- [Work instruction]:
Return every line from the one with "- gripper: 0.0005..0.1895" through the one with "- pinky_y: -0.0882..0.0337", inclusive, exactly as it appears below.

- [Extracted information]:
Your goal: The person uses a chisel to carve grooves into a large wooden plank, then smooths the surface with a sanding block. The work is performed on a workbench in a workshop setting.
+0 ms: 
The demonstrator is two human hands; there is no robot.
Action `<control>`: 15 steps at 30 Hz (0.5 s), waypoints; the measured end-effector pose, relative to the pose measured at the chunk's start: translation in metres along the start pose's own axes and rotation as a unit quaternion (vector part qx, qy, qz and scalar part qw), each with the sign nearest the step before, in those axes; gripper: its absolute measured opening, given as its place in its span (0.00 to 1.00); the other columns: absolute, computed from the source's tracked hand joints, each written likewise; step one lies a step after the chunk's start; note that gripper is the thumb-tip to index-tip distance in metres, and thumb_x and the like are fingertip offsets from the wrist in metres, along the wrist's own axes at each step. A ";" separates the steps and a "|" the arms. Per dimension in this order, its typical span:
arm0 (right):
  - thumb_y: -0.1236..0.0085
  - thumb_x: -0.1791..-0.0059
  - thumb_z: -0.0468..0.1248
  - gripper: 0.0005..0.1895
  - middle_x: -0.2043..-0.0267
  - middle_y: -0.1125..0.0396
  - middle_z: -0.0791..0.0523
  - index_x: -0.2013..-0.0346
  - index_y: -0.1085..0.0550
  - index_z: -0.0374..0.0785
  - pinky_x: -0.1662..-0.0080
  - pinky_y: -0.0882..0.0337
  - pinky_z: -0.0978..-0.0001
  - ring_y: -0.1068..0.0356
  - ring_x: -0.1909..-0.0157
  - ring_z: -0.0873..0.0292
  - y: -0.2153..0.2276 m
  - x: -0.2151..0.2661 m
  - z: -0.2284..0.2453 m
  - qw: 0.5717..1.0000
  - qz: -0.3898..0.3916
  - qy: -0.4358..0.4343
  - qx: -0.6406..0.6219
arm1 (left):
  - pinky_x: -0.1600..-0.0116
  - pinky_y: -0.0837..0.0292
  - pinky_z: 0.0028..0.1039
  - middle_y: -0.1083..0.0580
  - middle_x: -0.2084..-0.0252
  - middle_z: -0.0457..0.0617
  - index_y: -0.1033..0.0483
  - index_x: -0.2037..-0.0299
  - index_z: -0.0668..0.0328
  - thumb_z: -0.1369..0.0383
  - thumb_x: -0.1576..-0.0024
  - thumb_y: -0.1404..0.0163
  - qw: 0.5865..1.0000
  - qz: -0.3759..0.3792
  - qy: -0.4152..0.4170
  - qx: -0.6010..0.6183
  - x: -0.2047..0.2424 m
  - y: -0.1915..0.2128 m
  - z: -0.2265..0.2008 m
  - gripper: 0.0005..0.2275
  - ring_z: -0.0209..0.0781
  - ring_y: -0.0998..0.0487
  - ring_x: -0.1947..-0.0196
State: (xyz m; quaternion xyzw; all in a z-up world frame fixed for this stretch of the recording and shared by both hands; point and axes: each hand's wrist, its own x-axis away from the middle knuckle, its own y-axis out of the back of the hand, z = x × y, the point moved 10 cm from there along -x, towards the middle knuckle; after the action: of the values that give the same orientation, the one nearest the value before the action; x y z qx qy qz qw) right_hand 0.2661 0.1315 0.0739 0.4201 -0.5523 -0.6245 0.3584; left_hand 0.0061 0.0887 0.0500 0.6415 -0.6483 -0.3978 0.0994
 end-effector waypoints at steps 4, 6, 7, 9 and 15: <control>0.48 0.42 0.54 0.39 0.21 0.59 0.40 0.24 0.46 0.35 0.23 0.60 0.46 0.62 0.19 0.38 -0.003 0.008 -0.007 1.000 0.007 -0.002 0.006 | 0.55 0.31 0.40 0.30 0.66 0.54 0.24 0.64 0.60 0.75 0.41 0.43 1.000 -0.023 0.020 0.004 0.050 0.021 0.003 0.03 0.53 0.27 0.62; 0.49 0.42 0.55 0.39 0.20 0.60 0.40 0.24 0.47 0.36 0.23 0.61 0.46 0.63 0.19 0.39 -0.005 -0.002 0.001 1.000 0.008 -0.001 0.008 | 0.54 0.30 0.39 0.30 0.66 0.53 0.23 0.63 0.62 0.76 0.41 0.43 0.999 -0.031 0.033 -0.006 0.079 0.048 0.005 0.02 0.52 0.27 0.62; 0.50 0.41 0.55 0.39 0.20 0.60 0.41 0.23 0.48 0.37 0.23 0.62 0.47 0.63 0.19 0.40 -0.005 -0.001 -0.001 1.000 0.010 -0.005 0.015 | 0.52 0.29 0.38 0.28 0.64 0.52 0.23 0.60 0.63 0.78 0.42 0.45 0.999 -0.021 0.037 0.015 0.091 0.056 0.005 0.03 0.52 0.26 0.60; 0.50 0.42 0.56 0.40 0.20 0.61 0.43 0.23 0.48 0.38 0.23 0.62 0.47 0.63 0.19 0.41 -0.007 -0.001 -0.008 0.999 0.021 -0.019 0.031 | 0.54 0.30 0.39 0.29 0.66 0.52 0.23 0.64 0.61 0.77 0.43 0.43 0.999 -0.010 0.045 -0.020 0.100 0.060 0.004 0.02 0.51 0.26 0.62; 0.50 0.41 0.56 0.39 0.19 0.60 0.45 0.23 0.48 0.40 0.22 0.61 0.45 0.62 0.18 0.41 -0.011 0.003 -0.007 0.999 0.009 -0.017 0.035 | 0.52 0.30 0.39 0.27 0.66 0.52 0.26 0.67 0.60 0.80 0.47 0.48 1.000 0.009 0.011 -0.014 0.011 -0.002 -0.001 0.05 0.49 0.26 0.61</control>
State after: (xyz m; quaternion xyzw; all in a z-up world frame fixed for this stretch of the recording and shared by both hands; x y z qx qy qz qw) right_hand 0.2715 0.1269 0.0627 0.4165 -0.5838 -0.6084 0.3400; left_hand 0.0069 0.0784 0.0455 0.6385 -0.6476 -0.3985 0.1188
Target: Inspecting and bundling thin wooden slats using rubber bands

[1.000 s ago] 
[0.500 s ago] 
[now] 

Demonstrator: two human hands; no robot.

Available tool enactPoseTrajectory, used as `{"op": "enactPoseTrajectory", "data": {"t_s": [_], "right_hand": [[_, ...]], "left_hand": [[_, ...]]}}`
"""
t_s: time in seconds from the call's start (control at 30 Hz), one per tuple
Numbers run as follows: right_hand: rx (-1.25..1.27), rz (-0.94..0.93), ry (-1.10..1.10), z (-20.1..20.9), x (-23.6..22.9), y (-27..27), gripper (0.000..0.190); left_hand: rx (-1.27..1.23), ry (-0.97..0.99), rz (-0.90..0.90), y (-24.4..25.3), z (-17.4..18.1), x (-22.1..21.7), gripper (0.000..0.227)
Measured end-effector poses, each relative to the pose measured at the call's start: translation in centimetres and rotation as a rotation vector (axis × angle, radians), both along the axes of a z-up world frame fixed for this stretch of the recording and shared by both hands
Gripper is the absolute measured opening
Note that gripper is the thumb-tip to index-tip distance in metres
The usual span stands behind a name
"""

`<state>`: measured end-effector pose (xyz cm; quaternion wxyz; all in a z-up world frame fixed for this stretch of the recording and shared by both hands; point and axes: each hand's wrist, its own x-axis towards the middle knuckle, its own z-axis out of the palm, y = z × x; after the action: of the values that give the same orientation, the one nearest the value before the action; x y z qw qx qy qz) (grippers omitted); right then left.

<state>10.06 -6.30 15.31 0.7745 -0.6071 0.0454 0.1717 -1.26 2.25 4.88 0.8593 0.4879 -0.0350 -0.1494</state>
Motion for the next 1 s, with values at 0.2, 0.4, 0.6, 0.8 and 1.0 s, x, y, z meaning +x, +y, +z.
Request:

- [Response for this exercise]:
  - gripper: 0.0005..0.1895
  - middle_x: -0.2043..-0.0267
  - middle_y: -0.1125..0.0396
  - middle_z: -0.0791..0.0523
  - index_x: -0.2013..-0.0346
  - index_y: -0.1085..0.0550
  - index_z: -0.0374..0.0785
  - pinky_x: -0.1662..-0.0080
  - pinky_y: -0.0882..0.0337

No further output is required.